SADISM, masochism, rape and suicide – just another night at the Lion and Unicorn.
Johan Strinberg’s controversial play, written in 1912, gets an Act Provocateur revamp, updating the rip-roaring erotic tale for a 21st-century audience.

Julie, an aristocratic young woman, flirts with her father’s valet Jean. Lust turns quickly to rape. Outsiders witness the attack, but take it as a one-night stand. Miss Julie fears her name will turn to mud and they plot an escape together.
This appears to be the classic social class fable. But rather than emphasising a common humanity between ‘high’ and ‘low’, Strinberg finds a mutual inhumanity. And the playwright’s notorious misogyny puts a controversial twist on the classical format.
What is the difference between women and men? Strinberg believed that all women were masochistic and desired to fall. It is on these grounds that Miss Julie is constructed – she appears a model of women’s liberation, but her natural impulses are toward obedience and subordination.
This is a character who does indeed confess her desire to fall, and continues to flirt and fall in love with a man who has just raped her.
She willingly submits to Jean’s sexual games and promises to “obey like a dog” if he saves her from disgrace.

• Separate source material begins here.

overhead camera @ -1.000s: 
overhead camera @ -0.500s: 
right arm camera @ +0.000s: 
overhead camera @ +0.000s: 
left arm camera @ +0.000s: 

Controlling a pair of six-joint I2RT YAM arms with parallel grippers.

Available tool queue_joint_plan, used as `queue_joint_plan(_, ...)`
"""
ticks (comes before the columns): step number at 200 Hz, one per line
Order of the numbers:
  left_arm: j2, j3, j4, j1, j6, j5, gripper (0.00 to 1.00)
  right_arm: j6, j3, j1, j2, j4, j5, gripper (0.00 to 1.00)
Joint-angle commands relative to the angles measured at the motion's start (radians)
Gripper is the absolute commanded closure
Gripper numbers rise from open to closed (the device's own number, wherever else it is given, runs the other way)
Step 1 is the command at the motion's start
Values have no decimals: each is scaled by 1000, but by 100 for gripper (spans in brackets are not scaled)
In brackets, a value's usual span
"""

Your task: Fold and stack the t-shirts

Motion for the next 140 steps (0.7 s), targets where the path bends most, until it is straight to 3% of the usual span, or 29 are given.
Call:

In the end she ends up surrendering wholeheartedly to Jean’s will – to the extent that she kills herself on his command.
The psychological mind-games were strangely compelling.
There was a convincing heat between the two – particularly from the Kosovan Shaban Arifi as the forceful male. This is raw and physical theatre excellently choreographed. The slaps, kicks and punches felt all too real – Miss Julie’s legs bore the bruises of previous performances.